In the answer, give only the lines from the one containing "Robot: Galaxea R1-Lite" to the end of the listing below, each reproduced word for word.

————————

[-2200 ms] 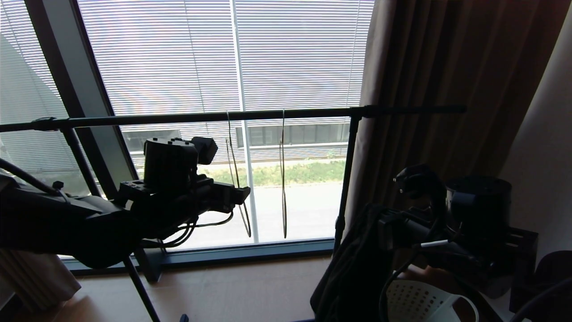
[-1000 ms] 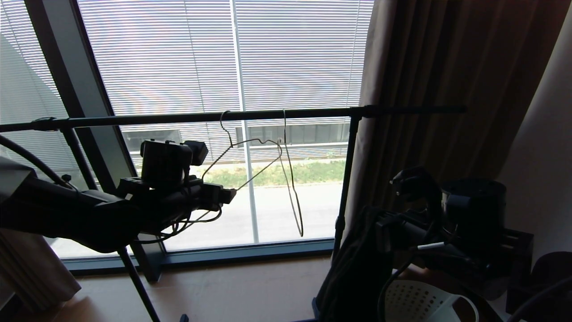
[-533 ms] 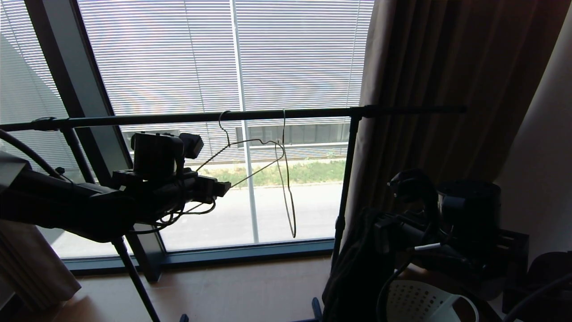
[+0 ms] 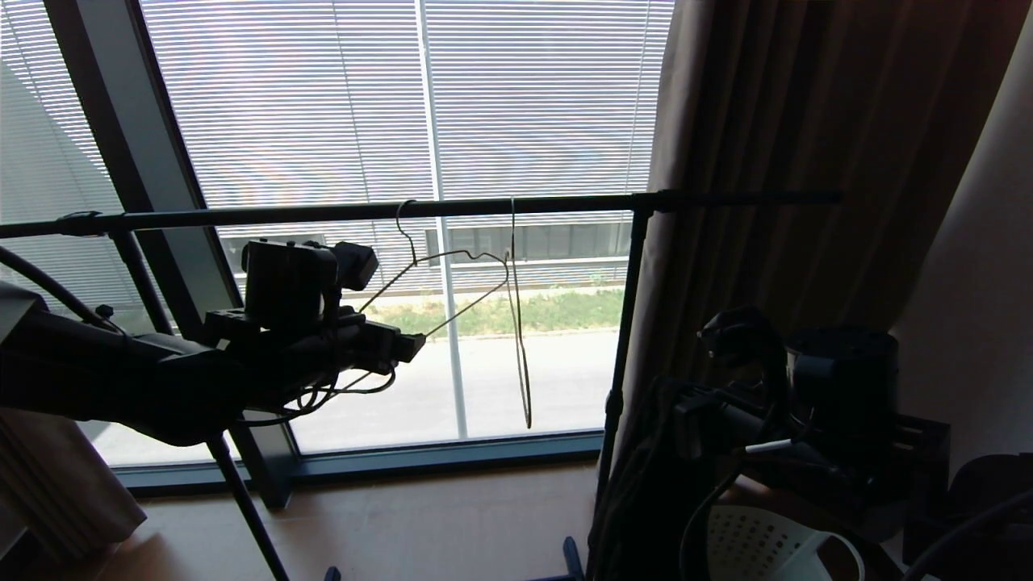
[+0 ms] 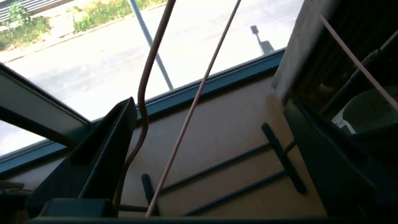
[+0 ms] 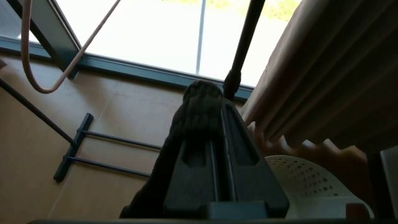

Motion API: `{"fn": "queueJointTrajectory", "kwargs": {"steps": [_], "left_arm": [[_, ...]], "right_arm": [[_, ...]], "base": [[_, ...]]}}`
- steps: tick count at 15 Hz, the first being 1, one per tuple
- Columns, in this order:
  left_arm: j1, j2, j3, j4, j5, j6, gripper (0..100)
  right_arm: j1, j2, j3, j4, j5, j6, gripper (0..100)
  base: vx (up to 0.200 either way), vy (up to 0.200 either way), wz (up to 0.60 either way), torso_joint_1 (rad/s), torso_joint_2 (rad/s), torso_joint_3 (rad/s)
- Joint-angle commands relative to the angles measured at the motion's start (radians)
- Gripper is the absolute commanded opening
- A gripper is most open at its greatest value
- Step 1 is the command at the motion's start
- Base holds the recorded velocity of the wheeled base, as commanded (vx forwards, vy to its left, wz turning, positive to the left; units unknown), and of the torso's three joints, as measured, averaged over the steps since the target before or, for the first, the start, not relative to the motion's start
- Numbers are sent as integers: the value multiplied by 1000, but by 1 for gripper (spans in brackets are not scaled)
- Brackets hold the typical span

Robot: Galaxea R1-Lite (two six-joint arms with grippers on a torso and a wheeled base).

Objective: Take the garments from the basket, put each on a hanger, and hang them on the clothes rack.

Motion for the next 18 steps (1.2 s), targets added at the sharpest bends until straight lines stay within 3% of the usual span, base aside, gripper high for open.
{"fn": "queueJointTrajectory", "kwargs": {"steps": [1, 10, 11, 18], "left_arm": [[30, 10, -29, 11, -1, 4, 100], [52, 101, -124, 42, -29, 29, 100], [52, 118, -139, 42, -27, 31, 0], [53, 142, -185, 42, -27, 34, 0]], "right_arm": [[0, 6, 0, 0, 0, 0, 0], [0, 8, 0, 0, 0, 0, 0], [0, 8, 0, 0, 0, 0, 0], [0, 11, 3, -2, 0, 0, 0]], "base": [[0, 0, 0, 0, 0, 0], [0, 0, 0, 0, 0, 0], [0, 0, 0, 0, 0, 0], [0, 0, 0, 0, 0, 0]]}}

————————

#### Exercise solution
Robot: Galaxea R1-Lite (two six-joint arms with grippers on a torso and a wheeled base).

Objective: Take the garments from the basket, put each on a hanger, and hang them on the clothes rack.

Motion for the next 18 steps (1.2 s), targets added at the sharpest bends until straight lines stay within 3% of the usual span, base aside, gripper high for open.
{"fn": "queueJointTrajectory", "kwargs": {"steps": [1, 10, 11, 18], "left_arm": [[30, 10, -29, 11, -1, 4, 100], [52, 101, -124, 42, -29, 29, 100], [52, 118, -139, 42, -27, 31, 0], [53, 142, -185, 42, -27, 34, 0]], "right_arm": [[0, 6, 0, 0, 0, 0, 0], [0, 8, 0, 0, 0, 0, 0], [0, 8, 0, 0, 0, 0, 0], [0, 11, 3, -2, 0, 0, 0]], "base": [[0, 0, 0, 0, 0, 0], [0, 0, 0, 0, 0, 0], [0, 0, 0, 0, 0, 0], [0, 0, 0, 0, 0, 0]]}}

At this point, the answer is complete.